Anticiper les risques

 

Toutes les régions sont concernées par l'expansion du phénomène, certaines plus que d'autres. Après avoir été relativement épargnée en 2022, l'Île-de-France, première région économique du pays, a recensé 11.359 chefs d'entreprises sans emploi en 2023 (+36,7%), soit presque un quart de toutes les pertes comptabilisées à l'échelle nationale.
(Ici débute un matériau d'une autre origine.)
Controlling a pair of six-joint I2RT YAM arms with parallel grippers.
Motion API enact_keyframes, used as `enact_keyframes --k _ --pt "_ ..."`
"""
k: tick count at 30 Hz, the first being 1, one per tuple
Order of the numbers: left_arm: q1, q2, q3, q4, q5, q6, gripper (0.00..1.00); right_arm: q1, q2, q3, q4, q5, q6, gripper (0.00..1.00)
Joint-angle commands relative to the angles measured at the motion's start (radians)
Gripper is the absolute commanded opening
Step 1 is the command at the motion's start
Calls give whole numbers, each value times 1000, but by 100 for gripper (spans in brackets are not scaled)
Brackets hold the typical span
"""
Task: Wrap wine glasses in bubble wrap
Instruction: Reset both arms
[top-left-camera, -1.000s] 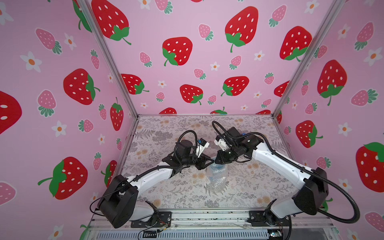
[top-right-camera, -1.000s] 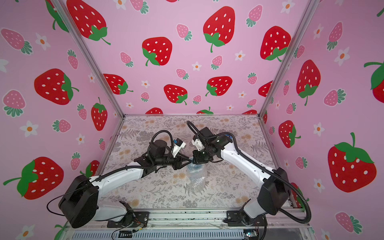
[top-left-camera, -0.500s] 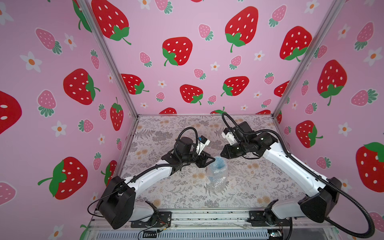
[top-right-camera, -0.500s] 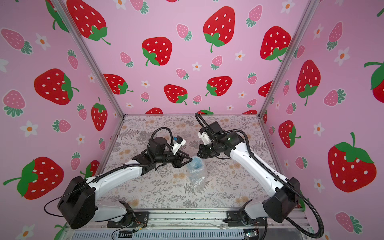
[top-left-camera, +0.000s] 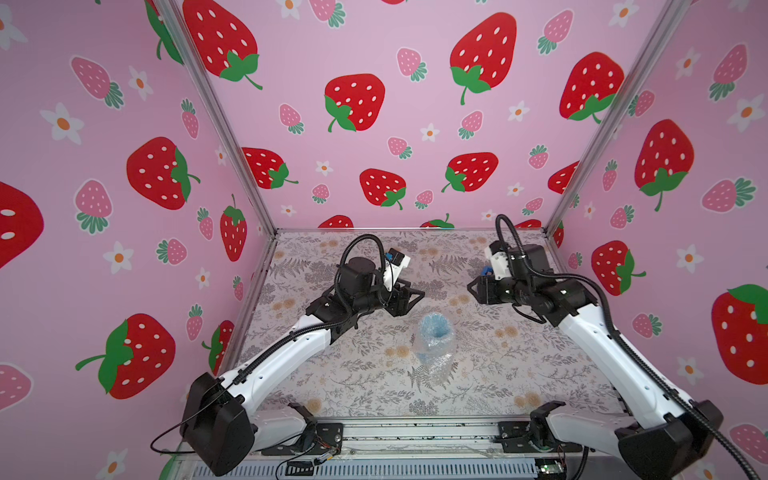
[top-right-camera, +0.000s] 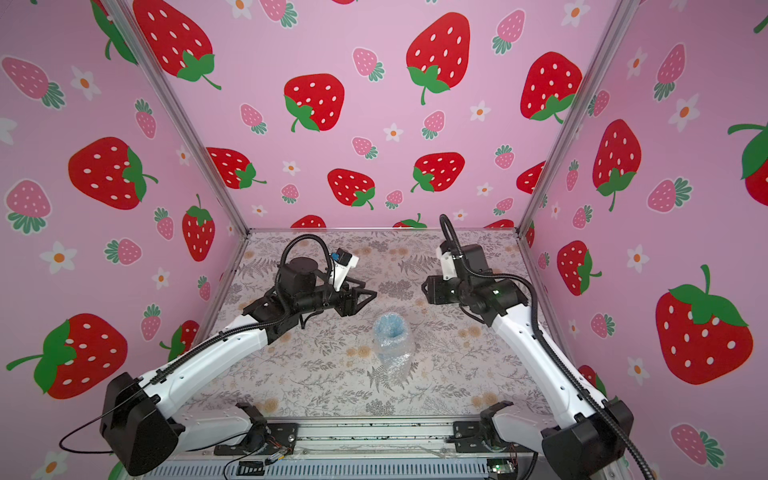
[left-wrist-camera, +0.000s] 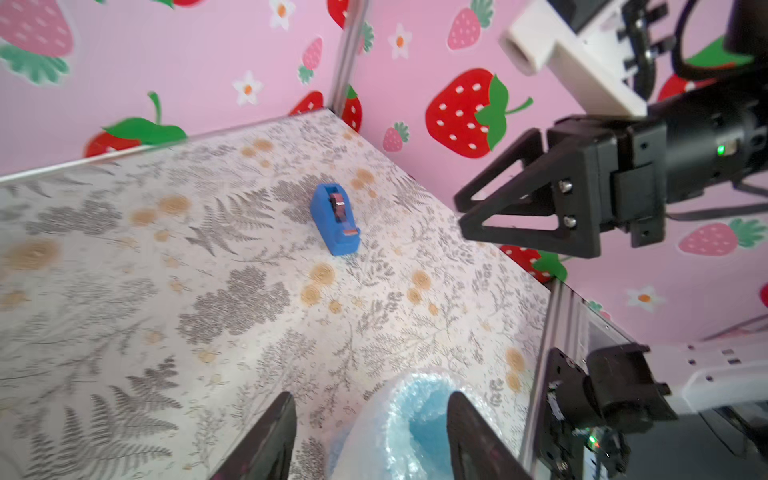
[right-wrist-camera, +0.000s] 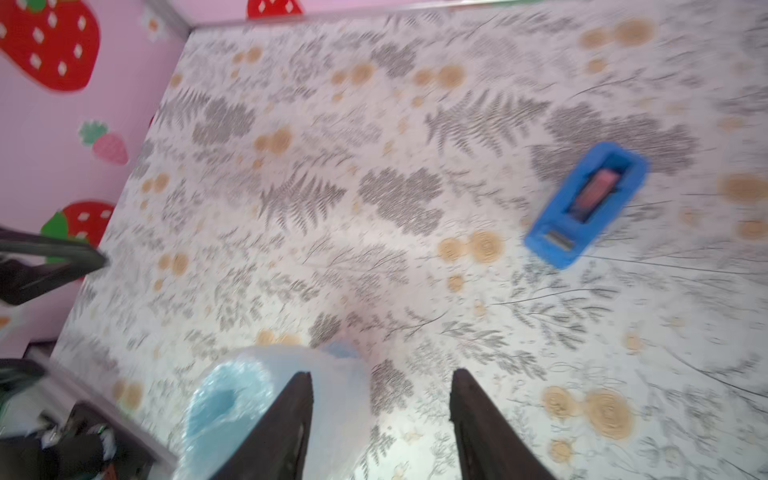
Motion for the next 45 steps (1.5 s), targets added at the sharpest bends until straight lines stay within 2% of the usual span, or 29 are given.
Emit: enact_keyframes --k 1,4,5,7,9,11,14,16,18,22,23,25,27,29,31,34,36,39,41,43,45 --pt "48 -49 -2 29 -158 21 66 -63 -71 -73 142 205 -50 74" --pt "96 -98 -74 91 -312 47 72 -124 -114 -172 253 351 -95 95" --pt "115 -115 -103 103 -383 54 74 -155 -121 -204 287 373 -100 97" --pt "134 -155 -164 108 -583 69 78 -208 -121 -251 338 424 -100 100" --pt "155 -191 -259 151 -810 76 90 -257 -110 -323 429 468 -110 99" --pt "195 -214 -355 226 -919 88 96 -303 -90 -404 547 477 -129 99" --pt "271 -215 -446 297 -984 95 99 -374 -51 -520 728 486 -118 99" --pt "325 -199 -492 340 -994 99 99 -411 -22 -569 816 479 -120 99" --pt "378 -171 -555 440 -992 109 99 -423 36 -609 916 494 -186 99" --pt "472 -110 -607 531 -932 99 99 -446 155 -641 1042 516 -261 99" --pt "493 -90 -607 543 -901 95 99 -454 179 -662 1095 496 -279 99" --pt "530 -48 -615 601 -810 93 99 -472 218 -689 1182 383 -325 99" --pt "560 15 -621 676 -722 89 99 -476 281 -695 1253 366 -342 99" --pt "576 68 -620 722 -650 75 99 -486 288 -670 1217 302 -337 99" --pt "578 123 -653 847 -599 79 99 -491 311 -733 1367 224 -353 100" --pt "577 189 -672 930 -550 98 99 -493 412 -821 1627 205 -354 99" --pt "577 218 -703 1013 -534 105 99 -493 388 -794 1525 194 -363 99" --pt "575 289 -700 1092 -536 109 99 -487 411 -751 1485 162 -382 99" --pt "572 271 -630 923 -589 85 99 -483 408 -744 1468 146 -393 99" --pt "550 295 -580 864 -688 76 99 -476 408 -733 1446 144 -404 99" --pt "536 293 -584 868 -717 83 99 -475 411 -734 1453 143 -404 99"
Les destructions de postes observées en Auvergne-Rhône-Alpes (6.359, +38,7%) et en Occitanie (4.924, +38,7%) ont pour leur part été supérieures à la moyenne nationale.

 

Alors qu'ils avaient accusé une dégradation sévère en 2022 (+73,3%), les Hauts-de-France ont résisté, mais difficilement : 4.055 entrepreneurs y ont perdu leur emploi, en hausse de 19%. La progression la plus énorme a été constatée en Corse mais il faut la rapporter à la population locale (336 personnes, +97,6%), tandis que 1.521 personnes se sont retrouvées au chômage dans les Outre-mer (+38,4%).

 

Quant aux perspectives 2024, la plus grande prudence reste de mise. "La croissance est attendue faible, et les défauts d'entreprises, plus nombreux. L'anticipation des risques restera déterminante", résume Frédéric Barth. "Certains secteurs comme le bâtiment devraient voir leur activité repartir mais l'année 2024 s'annonce tout aussi délicate et doit nous amener à nous interroger sur le devenir de ces hommes et ces femmes", abonde Anthony Streicher.